Our customers create their own propositions and take them to market, using Token as the core infrastructure, so we’re not a consumer brand in any form. We have a considerable channel focus, meaning we provide our technology and services to large financial institutions, PSPs and merchants, who provide their solutions to the merchant.
6. What are the key challenges the industry as a whole is facing right now and what potential impact, if any, might this have on the growth of A2A payments?
As with every industry, there’ll always be challenges in aligning technological capabilities and speed of growth with regulation and oversight. Fintech and payments have probably suffered, and continue to suffer, from that balance. I categorise it into three primary factors that we need to consider. First, the API and ecosystem maturity. By default, we get compared with existing methods or more traditional methods of payment, which is unrealistic, because it’s such a comparatively early stage. Along the same vein is that different geographies mature at different rates, that’s just a natural evolution.

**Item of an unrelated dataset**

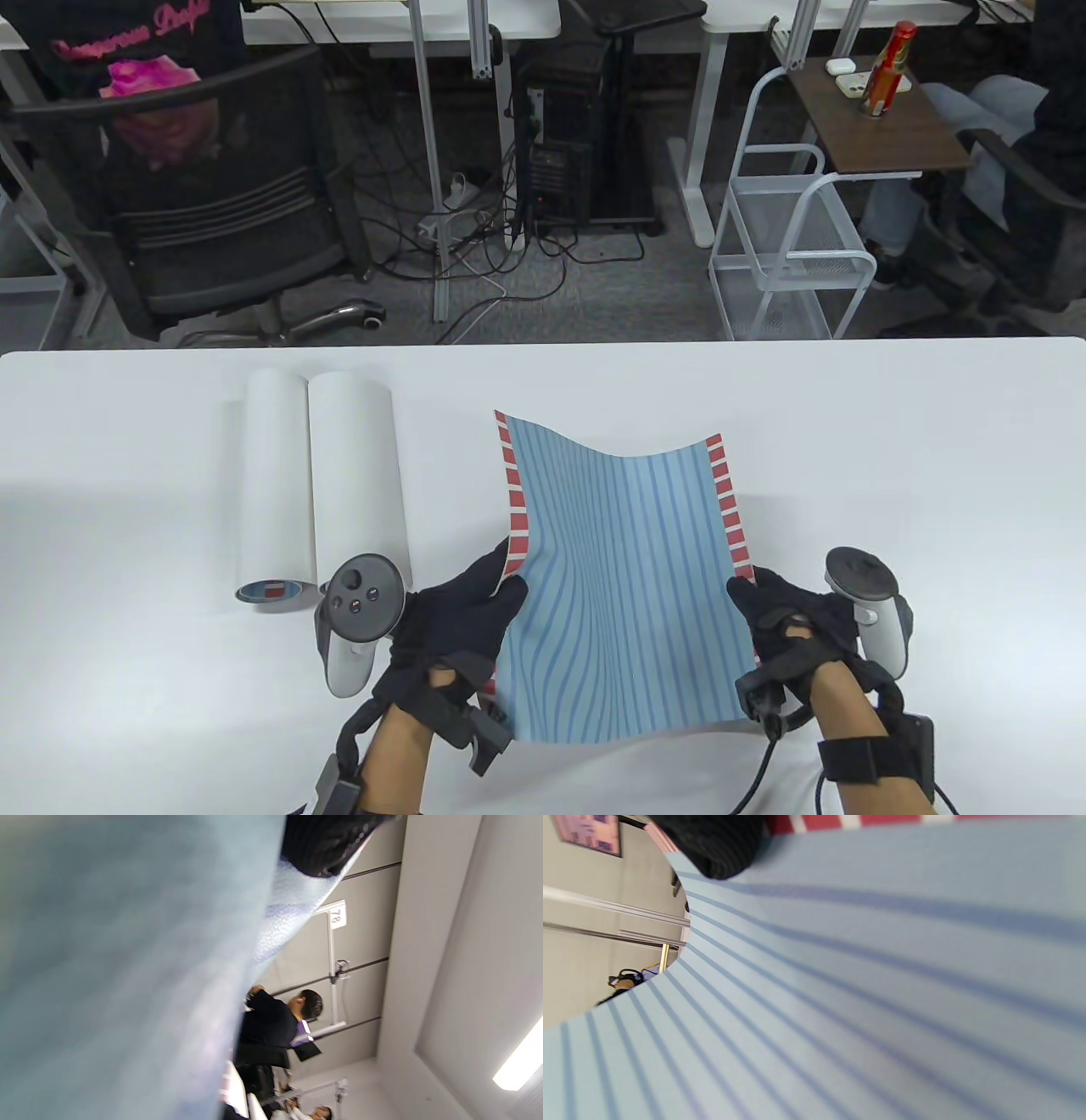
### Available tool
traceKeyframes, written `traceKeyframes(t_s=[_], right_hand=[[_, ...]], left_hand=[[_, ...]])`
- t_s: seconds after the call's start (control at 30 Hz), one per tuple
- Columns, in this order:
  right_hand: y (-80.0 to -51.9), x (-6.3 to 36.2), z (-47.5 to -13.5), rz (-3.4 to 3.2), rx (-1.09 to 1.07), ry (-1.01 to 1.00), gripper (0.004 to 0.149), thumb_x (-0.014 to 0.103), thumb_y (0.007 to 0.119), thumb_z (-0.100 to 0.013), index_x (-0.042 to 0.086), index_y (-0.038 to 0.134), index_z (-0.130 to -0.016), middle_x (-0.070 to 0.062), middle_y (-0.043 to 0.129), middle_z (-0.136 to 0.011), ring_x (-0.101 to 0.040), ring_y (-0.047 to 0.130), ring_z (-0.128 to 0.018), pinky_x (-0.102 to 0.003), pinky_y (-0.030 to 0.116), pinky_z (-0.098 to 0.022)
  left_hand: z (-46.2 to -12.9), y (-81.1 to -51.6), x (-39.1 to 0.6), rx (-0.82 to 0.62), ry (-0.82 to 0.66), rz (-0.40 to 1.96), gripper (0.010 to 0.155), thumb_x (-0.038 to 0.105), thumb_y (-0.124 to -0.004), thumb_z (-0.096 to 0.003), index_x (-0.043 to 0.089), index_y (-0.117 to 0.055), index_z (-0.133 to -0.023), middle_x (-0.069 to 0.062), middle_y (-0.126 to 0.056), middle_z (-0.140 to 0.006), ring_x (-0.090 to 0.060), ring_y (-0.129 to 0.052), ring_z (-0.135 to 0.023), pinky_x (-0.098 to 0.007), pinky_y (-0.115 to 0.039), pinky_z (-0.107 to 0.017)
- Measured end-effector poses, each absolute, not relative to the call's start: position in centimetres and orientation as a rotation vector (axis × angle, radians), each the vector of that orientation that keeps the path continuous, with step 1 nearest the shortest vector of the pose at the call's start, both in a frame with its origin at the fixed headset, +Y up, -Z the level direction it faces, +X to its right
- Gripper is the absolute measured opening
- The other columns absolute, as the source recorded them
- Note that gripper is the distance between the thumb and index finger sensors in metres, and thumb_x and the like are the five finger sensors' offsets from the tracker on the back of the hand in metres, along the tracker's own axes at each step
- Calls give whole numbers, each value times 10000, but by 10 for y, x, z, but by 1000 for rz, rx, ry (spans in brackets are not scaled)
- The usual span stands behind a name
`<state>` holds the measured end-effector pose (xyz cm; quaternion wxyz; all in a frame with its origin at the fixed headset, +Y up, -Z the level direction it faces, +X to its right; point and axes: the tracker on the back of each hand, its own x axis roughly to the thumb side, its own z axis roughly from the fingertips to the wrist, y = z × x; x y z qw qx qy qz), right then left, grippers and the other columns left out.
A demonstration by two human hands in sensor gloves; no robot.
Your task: Unroll mouse pads and stack together
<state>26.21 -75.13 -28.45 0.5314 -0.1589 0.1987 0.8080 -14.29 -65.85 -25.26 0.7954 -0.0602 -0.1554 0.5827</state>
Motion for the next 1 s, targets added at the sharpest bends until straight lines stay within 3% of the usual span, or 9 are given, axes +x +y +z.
traceKeyframes(t_s=[0.2,0.4,0.73,1.0], right_hand=[[-714,273,-282,2255,-436,260,426,358,778,-408,161,791,-785,-143,952,-560,-298,987,-283,-430,815,-197],[-715,286,-280,2422,-505,177,432,386,758,-407,155,806,-769,-102,975,-447,-233,985,-143,-385,818,-95],[-739,286,-290,2469,-576,224,428,387,768,-412,155,813,-769,-86,978,-423,-216,976,-104,-374,815,-68],[-754,271,-294,2641,-648,295,509,390,841,-410,151,765,-854,-66,992,-427,-207,977,-93,-364,817,-65]], left_hand=[[-260,-671,-146,-35,-59,988,546,361,-754,-472,309,-713,-1014,-14,-1028,-769,-266,-1131,-478,-336,-957,-320],[-272,-684,-137,4,145,629,558,427,-758,-453,238,-749,-979,46,-1063,-585,-221,-1121,-323,-302,-943,-222],[-301,-722,-131,-106,380,268,595,456,-791,-436,206,-748,-974,72,-1060,-497,-220,-1090,-256,-298,-923,-185],[-298,-741,-125,-137,432,83,648,475,-854,-409,217,-726,-989,68,-1061,-498,-216,-1078,-237,-293,-915,-171]])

Next, merchant adoption: the expectation of immediately replicating an infrastructure, an ecosystem, at a fraction of the cost in something like the traditional card world that’s been mature for 40-plus years is one of the challenges that we face. I believe the merchant adoption is levelling out in terms of their understanding and expectations that it’s generally a journey you work through with customers.
Finally, consumer behaviour, which can be quite fickle. So the ‘right first time’ mentality is really important. While those three items may control expansion to a certain degree, I don’t think they’ll significantly negatively impact what we’re talking about as an unstoppable growth.
7. What might the industry look like in five years’ time?
I think we’ll see a lot of consolidation. But that’s history repeating itself. It’s perfectly natural in a technology environment to have larger, longer standing organisations maintaining alignment with the ecosystem as it changes.
I also believe we’ll see stability in all the areas we’ve talked about. Twelve to 18 months ahead at the beginning of 2020 looked very different from the 12 to 18 months ahead now.